(ACTIVITY) Please transcribe the data below in full. Omit any picture you find in it.
====
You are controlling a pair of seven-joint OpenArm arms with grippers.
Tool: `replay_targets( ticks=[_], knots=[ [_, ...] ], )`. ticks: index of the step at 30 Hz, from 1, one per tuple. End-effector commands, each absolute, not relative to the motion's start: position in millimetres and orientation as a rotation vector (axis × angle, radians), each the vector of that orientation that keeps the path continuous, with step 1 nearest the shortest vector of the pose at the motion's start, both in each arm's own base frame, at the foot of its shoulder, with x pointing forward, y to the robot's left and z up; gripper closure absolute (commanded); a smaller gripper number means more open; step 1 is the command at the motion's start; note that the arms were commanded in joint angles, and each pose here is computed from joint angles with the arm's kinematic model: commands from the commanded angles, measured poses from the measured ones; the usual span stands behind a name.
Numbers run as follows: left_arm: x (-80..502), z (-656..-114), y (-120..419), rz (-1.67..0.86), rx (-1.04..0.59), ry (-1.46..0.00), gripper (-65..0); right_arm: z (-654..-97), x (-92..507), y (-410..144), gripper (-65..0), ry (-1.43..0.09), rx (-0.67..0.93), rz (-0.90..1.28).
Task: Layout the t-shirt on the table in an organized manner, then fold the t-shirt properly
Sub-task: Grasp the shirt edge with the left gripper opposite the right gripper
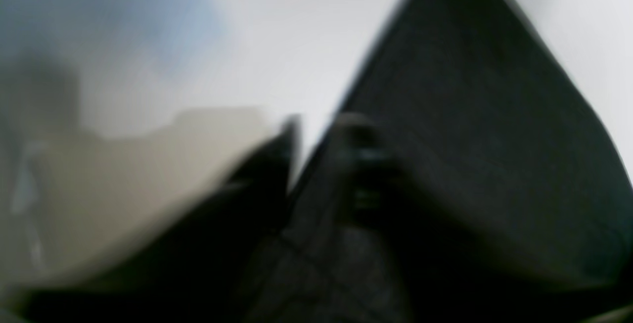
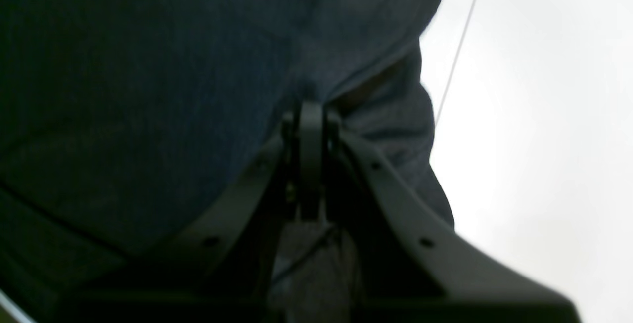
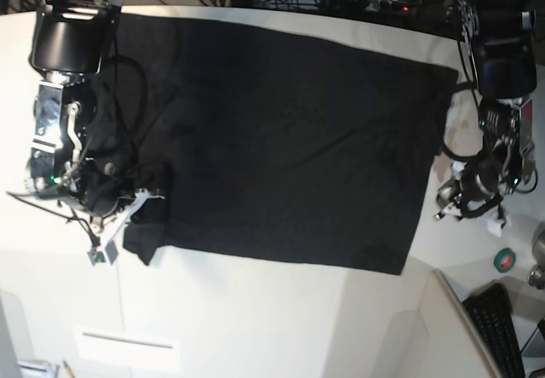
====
(ANSWER TO THIS TASK)
You are controlling a pair of seven-joint OpenArm arms with grippers.
Tool: `replay_targets( ticks=[_], knots=[ [_, ...] ], )`. ticks: index of the step at 30 Hz, from 1, one per tuple. End-effector commands, each absolute, not relative to the motion's start: position in millimetres and orientation as a rotation vector (axis × angle, radians), each the vector of that orientation that keeps the path continuous, with step 1 nearest the shortest vector of the pose at the motion's start, both in each arm's own base frame, at the foot of its shoulder, with x pointing forward, y to the robot's left and z up; gripper closure absolute (commanded); a smaller gripper number means more open; step 1 is the command at the motion's start; note that the arms were commanded in joint angles, and each pose here is computed from joint angles with the arm's kinematic model: commands from the commanded angles, measured poses from the measured ones; the usual span stands behind a name.
Numbers run as follows: left_arm: x (-80..502), z (-656..-114), y (-120..419), rz (-1.67..0.86), rx (-1.04..0.59), ry (-1.46..0.00), gripper (-65..0); right_arm: z (-654..-97), x (-92..507), y (-410..144), gripper (-65..0), ry (-1.43..0.09), rx (-0.67..0.93), rz (-0.90..1.28).
Task: Layout the t-shirt on the table in an organized manner, then fold the t-shirt properly
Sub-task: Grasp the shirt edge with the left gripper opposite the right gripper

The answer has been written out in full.